Data supplied:
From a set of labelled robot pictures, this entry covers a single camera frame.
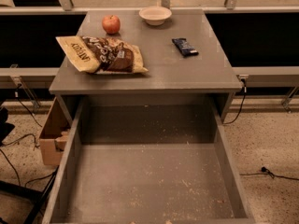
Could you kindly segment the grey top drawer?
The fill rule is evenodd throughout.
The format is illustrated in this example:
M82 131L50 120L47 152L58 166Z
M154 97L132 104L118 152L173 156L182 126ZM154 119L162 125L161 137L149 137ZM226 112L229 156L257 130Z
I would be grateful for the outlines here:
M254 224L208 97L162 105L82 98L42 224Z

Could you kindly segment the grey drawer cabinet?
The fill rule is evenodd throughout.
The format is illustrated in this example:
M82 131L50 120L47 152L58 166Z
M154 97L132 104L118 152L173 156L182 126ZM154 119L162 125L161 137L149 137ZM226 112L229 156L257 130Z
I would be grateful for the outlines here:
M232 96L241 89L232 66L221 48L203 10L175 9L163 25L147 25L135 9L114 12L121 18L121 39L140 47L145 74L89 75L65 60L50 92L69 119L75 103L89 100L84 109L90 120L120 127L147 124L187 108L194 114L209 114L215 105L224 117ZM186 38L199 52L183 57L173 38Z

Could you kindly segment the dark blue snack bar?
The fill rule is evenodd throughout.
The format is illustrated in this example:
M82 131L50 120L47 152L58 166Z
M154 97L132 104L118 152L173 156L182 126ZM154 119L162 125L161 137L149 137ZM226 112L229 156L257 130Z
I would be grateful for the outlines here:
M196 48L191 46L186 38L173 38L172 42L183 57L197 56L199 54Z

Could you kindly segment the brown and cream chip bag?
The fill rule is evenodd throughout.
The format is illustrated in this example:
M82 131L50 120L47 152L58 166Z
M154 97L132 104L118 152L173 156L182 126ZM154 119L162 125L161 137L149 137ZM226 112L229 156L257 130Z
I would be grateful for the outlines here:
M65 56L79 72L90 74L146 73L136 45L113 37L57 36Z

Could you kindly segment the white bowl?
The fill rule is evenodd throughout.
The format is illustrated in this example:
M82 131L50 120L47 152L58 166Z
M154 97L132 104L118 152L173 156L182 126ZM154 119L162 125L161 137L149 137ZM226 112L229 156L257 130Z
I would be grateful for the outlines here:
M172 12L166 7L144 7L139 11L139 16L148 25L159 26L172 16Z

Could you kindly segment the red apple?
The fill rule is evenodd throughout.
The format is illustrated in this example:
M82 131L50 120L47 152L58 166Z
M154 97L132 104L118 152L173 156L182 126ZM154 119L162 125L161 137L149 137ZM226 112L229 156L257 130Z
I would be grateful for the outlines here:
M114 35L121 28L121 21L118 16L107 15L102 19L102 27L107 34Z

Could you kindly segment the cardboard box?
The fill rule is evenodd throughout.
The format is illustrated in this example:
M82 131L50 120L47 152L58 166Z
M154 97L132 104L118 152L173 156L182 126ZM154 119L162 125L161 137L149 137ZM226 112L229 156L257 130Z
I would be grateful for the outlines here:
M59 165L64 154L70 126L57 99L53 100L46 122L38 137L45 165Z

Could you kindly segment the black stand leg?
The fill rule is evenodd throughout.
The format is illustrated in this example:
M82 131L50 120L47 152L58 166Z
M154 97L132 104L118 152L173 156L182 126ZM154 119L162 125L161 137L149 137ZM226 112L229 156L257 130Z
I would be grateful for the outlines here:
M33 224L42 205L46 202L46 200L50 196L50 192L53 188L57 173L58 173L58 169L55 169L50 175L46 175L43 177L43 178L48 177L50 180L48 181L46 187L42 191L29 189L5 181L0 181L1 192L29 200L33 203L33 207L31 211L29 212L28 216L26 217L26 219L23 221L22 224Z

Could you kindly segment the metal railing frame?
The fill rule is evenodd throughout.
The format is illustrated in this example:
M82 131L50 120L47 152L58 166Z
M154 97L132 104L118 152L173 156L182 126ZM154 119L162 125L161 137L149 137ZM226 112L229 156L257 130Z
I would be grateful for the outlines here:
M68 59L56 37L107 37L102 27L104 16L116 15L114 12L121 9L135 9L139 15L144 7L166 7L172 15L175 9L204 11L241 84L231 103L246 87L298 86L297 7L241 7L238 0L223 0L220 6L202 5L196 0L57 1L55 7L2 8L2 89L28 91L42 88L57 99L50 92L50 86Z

...

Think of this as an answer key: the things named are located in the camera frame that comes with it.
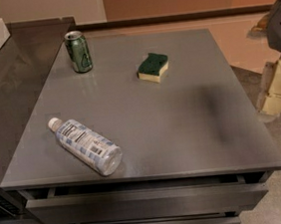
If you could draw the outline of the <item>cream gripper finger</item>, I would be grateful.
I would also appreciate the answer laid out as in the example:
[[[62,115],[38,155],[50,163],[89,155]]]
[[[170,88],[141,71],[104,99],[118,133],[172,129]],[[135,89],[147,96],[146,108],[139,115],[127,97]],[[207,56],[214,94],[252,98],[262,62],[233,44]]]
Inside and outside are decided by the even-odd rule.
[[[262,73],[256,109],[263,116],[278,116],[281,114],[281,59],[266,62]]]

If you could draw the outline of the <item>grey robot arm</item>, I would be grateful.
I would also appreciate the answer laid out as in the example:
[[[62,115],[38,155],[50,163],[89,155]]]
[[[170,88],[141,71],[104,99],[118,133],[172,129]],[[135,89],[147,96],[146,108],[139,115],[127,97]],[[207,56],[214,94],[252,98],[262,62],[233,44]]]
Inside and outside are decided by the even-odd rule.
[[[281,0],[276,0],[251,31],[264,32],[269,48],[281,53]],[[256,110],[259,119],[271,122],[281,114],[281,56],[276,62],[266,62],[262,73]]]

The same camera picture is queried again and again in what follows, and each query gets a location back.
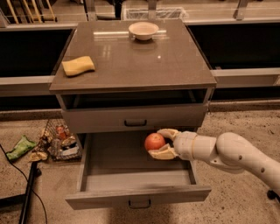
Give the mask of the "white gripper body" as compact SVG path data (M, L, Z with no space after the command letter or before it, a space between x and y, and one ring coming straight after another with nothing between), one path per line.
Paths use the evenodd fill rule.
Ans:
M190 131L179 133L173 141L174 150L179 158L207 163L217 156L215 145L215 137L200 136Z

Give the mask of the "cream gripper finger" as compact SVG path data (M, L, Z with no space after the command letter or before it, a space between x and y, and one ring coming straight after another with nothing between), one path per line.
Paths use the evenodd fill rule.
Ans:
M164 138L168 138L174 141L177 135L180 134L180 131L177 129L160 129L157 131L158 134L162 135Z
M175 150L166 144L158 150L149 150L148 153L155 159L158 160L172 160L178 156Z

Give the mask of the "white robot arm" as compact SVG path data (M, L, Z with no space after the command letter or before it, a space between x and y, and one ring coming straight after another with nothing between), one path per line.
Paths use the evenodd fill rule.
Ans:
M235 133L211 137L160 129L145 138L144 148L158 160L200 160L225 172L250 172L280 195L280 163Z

==

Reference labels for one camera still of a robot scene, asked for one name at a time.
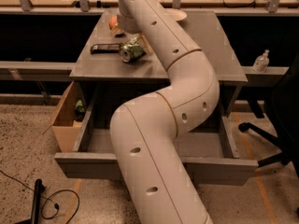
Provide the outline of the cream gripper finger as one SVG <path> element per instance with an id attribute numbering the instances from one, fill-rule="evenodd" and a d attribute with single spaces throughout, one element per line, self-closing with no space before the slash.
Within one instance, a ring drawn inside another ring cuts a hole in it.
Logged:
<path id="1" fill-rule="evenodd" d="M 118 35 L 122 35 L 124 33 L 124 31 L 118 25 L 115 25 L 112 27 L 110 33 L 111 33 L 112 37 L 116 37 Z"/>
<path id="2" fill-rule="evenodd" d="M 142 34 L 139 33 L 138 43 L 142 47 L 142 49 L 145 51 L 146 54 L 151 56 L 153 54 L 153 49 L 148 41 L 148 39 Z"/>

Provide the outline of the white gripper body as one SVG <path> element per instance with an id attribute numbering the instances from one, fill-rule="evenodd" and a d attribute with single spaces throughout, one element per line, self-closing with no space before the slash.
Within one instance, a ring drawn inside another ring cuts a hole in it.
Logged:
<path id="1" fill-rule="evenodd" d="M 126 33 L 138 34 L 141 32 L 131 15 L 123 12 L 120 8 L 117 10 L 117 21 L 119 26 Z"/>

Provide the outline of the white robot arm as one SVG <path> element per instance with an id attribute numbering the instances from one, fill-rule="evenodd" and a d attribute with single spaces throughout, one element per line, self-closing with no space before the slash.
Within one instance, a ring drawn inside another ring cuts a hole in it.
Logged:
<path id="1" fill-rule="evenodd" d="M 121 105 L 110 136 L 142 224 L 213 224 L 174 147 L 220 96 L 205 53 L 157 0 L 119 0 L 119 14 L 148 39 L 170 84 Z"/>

Requirement: Could you work out how many lines above contain the string "element"? Only the number should be given.

Answer to this exercise: 3